_REQUIRED ACTION_
I'd like the number of lines in the material below that include the word "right", written with no other text.

*** INPUT DATA ***

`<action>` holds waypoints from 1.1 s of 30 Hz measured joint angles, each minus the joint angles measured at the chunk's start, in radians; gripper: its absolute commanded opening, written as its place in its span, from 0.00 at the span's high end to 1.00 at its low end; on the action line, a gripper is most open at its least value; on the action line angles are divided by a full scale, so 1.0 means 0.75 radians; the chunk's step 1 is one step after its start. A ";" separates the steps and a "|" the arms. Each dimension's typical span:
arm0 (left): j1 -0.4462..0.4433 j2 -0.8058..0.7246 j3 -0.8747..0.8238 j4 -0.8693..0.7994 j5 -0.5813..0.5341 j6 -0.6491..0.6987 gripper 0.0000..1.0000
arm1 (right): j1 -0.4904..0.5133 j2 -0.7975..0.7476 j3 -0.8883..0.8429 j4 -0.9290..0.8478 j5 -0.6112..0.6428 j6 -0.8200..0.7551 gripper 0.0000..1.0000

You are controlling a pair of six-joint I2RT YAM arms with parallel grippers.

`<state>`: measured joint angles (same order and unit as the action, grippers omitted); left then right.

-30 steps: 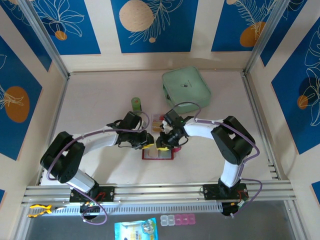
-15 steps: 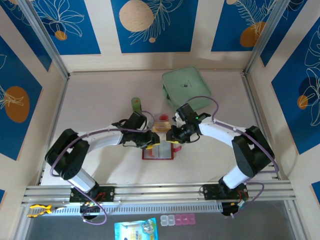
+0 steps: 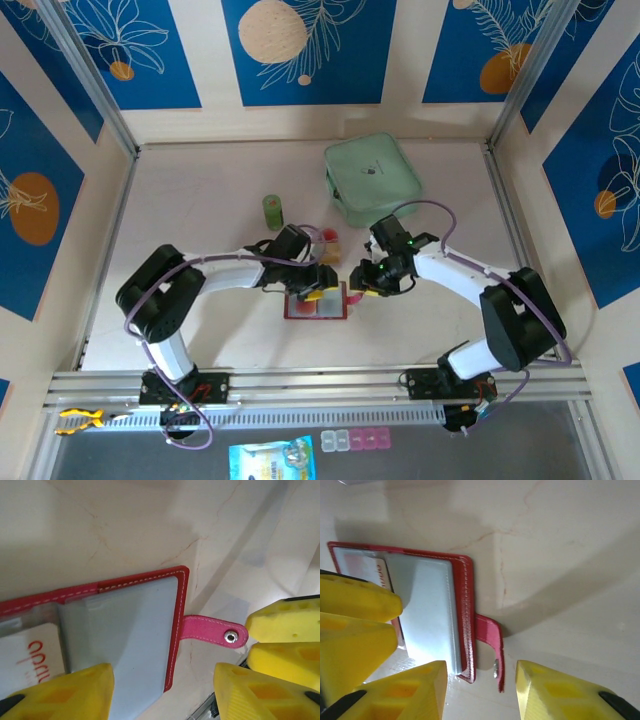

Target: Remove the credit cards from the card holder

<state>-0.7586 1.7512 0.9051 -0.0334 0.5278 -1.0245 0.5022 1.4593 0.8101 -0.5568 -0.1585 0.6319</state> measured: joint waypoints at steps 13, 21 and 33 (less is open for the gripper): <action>0.028 -0.114 -0.044 0.010 -0.021 -0.007 0.45 | 0.001 0.115 -0.049 0.147 -0.120 0.017 0.86; 0.142 -0.339 -0.146 -0.102 -0.096 0.066 0.48 | 0.005 0.204 0.016 0.170 -0.150 0.012 0.89; 0.226 -0.483 -0.293 -0.292 -0.201 0.191 0.67 | 0.046 0.253 0.085 0.144 -0.146 0.001 0.89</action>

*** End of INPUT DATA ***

_YOUR SOLUTION_
2